Q&A: Parameter Optimization in QuantConnect
Q: What happens if I don't provide a default value in get_parameter?
A: If you are running a standard backtest (not an optimization job) and the parameter is not defined in the configuration, get_parameter may return None. It is best practice to always provide a default value (e.g., self.get_parameter("my_var", 10)) to ensure the code runs locally or in standard backtests.
Q: Can I optimize non-numeric values?
A: Yes. Since get_parameter returns a string, you can map strings to logic.
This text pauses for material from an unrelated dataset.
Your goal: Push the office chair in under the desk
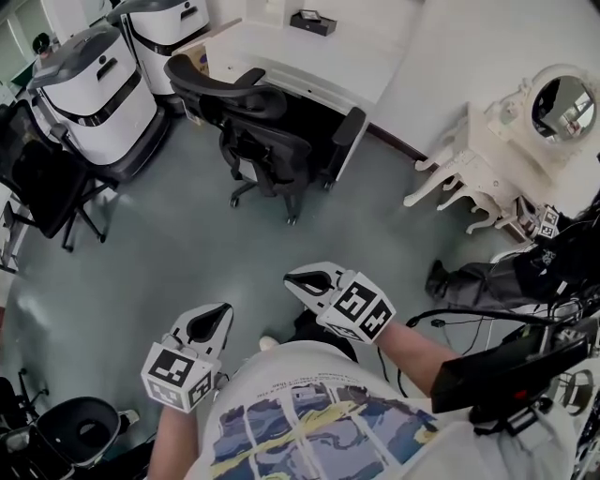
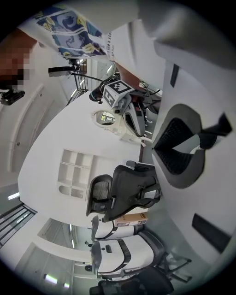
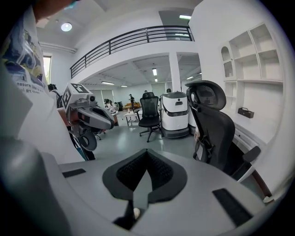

For example, you could optimize a parameter named resolution_type with values "minute" or "hour" and use an if/else block in initialize to set the resolution based on that string.
Q: Which optimization target should I use?
A: The Sharpe Ratio is generally preferred over Net Profit. Net Profit can be skewed by a single lucky trade or high leverage/risk. The Sharpe Ratio balances return against the volatility (risk) taken to achieve that return.
Q: How do I define the range for the parameters?
A: You do not define the range (min, max, step) inside the Python code. You define the range in the QuantConnect web UI (Optimization tab) or in the config.json if using the local CLI (LEAN CLI). The Python code only receives the single value for the current iteration.